> Activity
Write out every entry below word for word, leaving nothing out.

> Records shown
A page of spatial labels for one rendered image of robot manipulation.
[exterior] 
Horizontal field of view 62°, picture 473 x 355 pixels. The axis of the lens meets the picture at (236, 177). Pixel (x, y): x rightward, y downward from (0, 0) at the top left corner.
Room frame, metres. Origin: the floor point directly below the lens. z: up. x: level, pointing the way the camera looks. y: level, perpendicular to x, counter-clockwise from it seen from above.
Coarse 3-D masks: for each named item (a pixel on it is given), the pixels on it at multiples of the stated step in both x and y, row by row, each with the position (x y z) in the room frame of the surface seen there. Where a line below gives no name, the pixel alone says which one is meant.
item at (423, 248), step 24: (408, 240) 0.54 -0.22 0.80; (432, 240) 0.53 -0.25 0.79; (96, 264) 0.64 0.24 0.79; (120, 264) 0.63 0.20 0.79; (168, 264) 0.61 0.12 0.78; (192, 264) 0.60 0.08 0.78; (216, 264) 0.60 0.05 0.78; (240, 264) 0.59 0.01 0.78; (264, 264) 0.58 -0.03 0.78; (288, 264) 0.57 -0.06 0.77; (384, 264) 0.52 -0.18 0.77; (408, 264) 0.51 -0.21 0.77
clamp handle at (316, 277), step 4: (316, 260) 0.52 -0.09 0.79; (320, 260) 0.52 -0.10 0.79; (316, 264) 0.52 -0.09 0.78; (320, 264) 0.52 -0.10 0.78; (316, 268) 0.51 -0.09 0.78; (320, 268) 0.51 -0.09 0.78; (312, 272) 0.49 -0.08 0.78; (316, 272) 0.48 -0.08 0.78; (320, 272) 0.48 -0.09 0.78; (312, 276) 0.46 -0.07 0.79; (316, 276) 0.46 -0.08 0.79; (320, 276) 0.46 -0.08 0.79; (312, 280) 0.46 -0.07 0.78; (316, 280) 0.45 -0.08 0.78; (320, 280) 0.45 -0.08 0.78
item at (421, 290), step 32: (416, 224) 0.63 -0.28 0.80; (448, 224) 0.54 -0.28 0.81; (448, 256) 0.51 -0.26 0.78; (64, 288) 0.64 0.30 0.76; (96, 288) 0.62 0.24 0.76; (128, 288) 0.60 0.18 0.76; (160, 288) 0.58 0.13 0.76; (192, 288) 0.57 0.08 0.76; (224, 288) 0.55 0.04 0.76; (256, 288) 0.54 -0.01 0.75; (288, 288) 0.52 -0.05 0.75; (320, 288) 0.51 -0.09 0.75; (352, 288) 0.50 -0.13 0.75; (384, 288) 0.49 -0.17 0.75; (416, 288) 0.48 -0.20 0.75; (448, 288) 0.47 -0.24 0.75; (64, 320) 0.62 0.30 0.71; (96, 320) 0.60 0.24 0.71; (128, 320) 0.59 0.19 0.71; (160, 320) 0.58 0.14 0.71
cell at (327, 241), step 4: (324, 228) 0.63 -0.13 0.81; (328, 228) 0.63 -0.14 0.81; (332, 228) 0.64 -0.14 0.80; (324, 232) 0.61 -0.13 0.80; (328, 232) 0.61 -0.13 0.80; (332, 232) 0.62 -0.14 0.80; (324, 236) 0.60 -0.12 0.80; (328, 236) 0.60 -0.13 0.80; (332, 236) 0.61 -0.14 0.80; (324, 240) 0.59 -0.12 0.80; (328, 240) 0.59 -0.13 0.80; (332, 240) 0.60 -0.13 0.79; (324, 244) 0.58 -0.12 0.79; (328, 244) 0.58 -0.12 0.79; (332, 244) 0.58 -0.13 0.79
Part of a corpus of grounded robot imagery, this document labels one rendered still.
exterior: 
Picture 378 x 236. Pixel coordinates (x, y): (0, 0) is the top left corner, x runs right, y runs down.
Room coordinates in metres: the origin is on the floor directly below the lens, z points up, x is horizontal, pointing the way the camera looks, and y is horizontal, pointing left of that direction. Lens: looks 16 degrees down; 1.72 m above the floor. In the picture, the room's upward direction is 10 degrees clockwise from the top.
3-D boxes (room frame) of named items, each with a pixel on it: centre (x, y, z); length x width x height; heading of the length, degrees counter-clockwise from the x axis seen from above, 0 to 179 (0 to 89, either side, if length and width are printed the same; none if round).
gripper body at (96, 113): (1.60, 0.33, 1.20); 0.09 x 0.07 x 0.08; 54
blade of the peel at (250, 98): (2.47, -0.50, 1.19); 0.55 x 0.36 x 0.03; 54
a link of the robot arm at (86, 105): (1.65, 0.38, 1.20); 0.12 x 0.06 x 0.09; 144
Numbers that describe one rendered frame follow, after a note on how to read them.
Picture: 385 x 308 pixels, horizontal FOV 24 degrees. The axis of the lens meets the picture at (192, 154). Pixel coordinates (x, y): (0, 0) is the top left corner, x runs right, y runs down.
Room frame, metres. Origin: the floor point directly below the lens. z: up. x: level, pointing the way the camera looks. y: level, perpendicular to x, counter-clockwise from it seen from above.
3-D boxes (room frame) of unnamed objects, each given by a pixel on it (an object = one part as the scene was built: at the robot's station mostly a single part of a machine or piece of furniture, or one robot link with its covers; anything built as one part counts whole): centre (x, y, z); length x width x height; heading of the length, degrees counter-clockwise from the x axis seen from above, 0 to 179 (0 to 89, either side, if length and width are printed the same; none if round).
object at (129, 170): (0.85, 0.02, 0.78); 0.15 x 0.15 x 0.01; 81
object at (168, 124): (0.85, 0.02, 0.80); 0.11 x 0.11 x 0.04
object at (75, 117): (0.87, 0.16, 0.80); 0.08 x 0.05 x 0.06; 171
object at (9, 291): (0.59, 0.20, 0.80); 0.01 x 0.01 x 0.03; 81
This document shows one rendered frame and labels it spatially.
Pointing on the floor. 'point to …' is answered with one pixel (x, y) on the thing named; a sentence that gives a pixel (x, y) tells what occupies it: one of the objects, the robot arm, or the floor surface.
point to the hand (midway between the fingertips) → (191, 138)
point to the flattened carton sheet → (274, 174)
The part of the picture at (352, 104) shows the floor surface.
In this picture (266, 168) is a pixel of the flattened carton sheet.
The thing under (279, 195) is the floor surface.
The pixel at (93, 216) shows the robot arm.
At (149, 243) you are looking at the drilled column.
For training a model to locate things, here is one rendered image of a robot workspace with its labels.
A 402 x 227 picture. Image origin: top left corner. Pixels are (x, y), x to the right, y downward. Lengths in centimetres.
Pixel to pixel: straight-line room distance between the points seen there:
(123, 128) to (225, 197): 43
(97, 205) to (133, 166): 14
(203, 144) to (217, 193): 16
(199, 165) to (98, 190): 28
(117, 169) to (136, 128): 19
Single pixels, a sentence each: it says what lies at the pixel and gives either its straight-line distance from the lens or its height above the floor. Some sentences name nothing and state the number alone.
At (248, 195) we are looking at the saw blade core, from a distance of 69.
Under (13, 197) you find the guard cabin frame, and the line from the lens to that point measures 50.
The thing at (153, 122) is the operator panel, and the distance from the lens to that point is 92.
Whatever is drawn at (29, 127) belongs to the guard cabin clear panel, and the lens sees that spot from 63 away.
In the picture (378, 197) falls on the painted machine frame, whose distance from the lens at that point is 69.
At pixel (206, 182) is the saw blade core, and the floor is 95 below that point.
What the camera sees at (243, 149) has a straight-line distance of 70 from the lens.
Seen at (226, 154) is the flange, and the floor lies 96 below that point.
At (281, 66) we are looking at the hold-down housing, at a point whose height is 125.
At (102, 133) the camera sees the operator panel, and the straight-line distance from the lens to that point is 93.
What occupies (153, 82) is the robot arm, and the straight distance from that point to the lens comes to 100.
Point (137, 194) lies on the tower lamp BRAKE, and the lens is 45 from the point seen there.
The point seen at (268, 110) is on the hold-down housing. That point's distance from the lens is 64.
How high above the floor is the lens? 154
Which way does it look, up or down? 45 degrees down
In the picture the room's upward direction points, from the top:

> Answer to the exercise
A page of spatial labels for one rendered image of robot manipulation.
[exterior] 
Horizontal field of view 62°, picture 473 x 355 pixels. The axis of the lens meets the picture at (236, 177). Pixel (x, y): x rightward, y downward from (0, 0) at the top left corner.
Room frame, metres. Origin: the floor point directly below the lens. z: up. x: level, pointing the way the camera looks. y: level, perpendicular to x, counter-clockwise from it seen from above.
Coarse 3-D masks: for each named item (a pixel on it is given), the pixels on it at multiples of the stated step in both x and y, row by row, each with the position (x y z) in the room frame of the surface seen there. Where a line below gives no name, the pixel alone says which one is meant.
item at (423, 248), step 24: (408, 240) 0.54 -0.22 0.80; (432, 240) 0.53 -0.25 0.79; (96, 264) 0.64 0.24 0.79; (120, 264) 0.63 0.20 0.79; (168, 264) 0.61 0.12 0.78; (192, 264) 0.60 0.08 0.78; (216, 264) 0.60 0.05 0.78; (240, 264) 0.59 0.01 0.78; (264, 264) 0.58 -0.03 0.78; (288, 264) 0.57 -0.06 0.77; (384, 264) 0.52 -0.18 0.77; (408, 264) 0.51 -0.21 0.77
clamp handle at (316, 277), step 4: (316, 260) 0.52 -0.09 0.79; (320, 260) 0.52 -0.10 0.79; (316, 264) 0.52 -0.09 0.78; (320, 264) 0.52 -0.10 0.78; (316, 268) 0.51 -0.09 0.78; (320, 268) 0.51 -0.09 0.78; (312, 272) 0.49 -0.08 0.78; (316, 272) 0.48 -0.08 0.78; (320, 272) 0.48 -0.09 0.78; (312, 276) 0.46 -0.07 0.79; (316, 276) 0.46 -0.08 0.79; (320, 276) 0.46 -0.08 0.79; (312, 280) 0.46 -0.07 0.78; (316, 280) 0.45 -0.08 0.78; (320, 280) 0.45 -0.08 0.78
item at (421, 290), step 32: (416, 224) 0.63 -0.28 0.80; (448, 224) 0.54 -0.28 0.81; (448, 256) 0.51 -0.26 0.78; (64, 288) 0.64 0.30 0.76; (96, 288) 0.62 0.24 0.76; (128, 288) 0.60 0.18 0.76; (160, 288) 0.58 0.13 0.76; (192, 288) 0.57 0.08 0.76; (224, 288) 0.55 0.04 0.76; (256, 288) 0.54 -0.01 0.75; (288, 288) 0.52 -0.05 0.75; (320, 288) 0.51 -0.09 0.75; (352, 288) 0.50 -0.13 0.75; (384, 288) 0.49 -0.17 0.75; (416, 288) 0.48 -0.20 0.75; (448, 288) 0.47 -0.24 0.75; (64, 320) 0.62 0.30 0.71; (96, 320) 0.60 0.24 0.71; (128, 320) 0.59 0.19 0.71; (160, 320) 0.58 0.14 0.71
cell at (327, 241), step 4: (324, 228) 0.63 -0.13 0.81; (328, 228) 0.63 -0.14 0.81; (332, 228) 0.64 -0.14 0.80; (324, 232) 0.61 -0.13 0.80; (328, 232) 0.61 -0.13 0.80; (332, 232) 0.62 -0.14 0.80; (324, 236) 0.60 -0.12 0.80; (328, 236) 0.60 -0.13 0.80; (332, 236) 0.61 -0.14 0.80; (324, 240) 0.59 -0.12 0.80; (328, 240) 0.59 -0.13 0.80; (332, 240) 0.60 -0.13 0.79; (324, 244) 0.58 -0.12 0.79; (328, 244) 0.58 -0.12 0.79; (332, 244) 0.58 -0.13 0.79
Part of a corpus of grounded robot imagery, this document labels one rendered still.
exterior: 
Picture 378 x 236. Pixel coordinates (x, y): (0, 0) is the top left corner, x runs right, y runs down.
Room coordinates in metres: the origin is on the floor directly below the lens, z points up, x is horizontal, pointing the way the camera looks, and y is horizontal, pointing left of that direction. Lens: looks 16 degrees down; 1.72 m above the floor. In the picture, the room's upward direction is 10 degrees clockwise from the top.
3-D boxes (room frame) of named items, each with a pixel on it: centre (x, y, z); length x width x height; heading of the length, degrees counter-clockwise from the x axis seen from above, 0 to 179 (0 to 89, either side, if length and width are printed the same; none if round).
gripper body at (96, 113): (1.60, 0.33, 1.20); 0.09 x 0.07 x 0.08; 54
blade of the peel at (250, 98): (2.47, -0.50, 1.19); 0.55 x 0.36 x 0.03; 54
a link of the robot arm at (86, 105): (1.65, 0.38, 1.20); 0.12 x 0.06 x 0.09; 144
Numbers that describe one rendered frame follow, after a note on how to read them.
Picture: 385 x 308 pixels, horizontal FOV 24 degrees. The axis of the lens meets the picture at (192, 154). Pixel coordinates (x, y): (0, 0) is the top left corner, x runs right, y runs down.
Room frame, metres. Origin: the floor point directly below the lens. z: up. x: level, pointing the way the camera looks. y: level, perpendicular to x, counter-clockwise from it seen from above.
3-D boxes (room frame) of unnamed objects, each given by a pixel on it (an object = one part as the scene was built: at the robot's station mostly a single part of a machine or piece of furniture, or one robot link with its covers; anything built as one part counts whole): centre (x, y, z); length x width x height; heading of the length, degrees counter-clockwise from the x axis seen from above, 0 to 179 (0 to 89, either side, if length and width are printed the same; none if round).
object at (129, 170): (0.85, 0.02, 0.78); 0.15 x 0.15 x 0.01; 81
object at (168, 124): (0.85, 0.02, 0.80); 0.11 x 0.11 x 0.04
object at (75, 117): (0.87, 0.16, 0.80); 0.08 x 0.05 x 0.06; 171
object at (9, 291): (0.59, 0.20, 0.80); 0.01 x 0.01 x 0.03; 81
This document shows one rendered frame and labels it spatially.
Pointing on the floor. 'point to …' is answered with one pixel (x, y) on the thing named; a sentence that gives a pixel (x, y) tells what occupies it: one of the objects, the robot arm, or the floor surface.
point to the hand (midway between the fingertips) → (191, 138)
point to the flattened carton sheet → (274, 174)
The part of the picture at (352, 104) shows the floor surface.
In this picture (266, 168) is a pixel of the flattened carton sheet.
The thing under (279, 195) is the floor surface.
The pixel at (93, 216) shows the robot arm.
At (149, 243) you are looking at the drilled column.
For training a model to locate things, here is one rendered image of a robot workspace with its labels.
A 402 x 227 picture. Image origin: top left corner. Pixels are (x, y), x to the right, y downward. Lengths in centimetres.
Pixel to pixel: straight-line room distance between the points seen there:
(123, 128) to (225, 197): 43
(97, 205) to (133, 166): 14
(203, 144) to (217, 193): 16
(199, 165) to (98, 190): 28
(117, 169) to (136, 128): 19
Single pixels, a sentence each: it says what lies at the pixel and gives either its straight-line distance from the lens or its height above the floor. Some sentences name nothing and state the number alone.
At (248, 195) we are looking at the saw blade core, from a distance of 69.
Under (13, 197) you find the guard cabin frame, and the line from the lens to that point measures 50.
The thing at (153, 122) is the operator panel, and the distance from the lens to that point is 92.
Whatever is drawn at (29, 127) belongs to the guard cabin clear panel, and the lens sees that spot from 63 away.
In the picture (378, 197) falls on the painted machine frame, whose distance from the lens at that point is 69.
At pixel (206, 182) is the saw blade core, and the floor is 95 below that point.
What the camera sees at (243, 149) has a straight-line distance of 70 from the lens.
Seen at (226, 154) is the flange, and the floor lies 96 below that point.
At (281, 66) we are looking at the hold-down housing, at a point whose height is 125.
At (102, 133) the camera sees the operator panel, and the straight-line distance from the lens to that point is 93.
What occupies (153, 82) is the robot arm, and the straight distance from that point to the lens comes to 100.
Point (137, 194) lies on the tower lamp BRAKE, and the lens is 45 from the point seen there.
The point seen at (268, 110) is on the hold-down housing. That point's distance from the lens is 64.
How high above the floor is the lens? 154
Which way does it look, up or down? 45 degrees down
In the picture the room's upward direction points, from the top:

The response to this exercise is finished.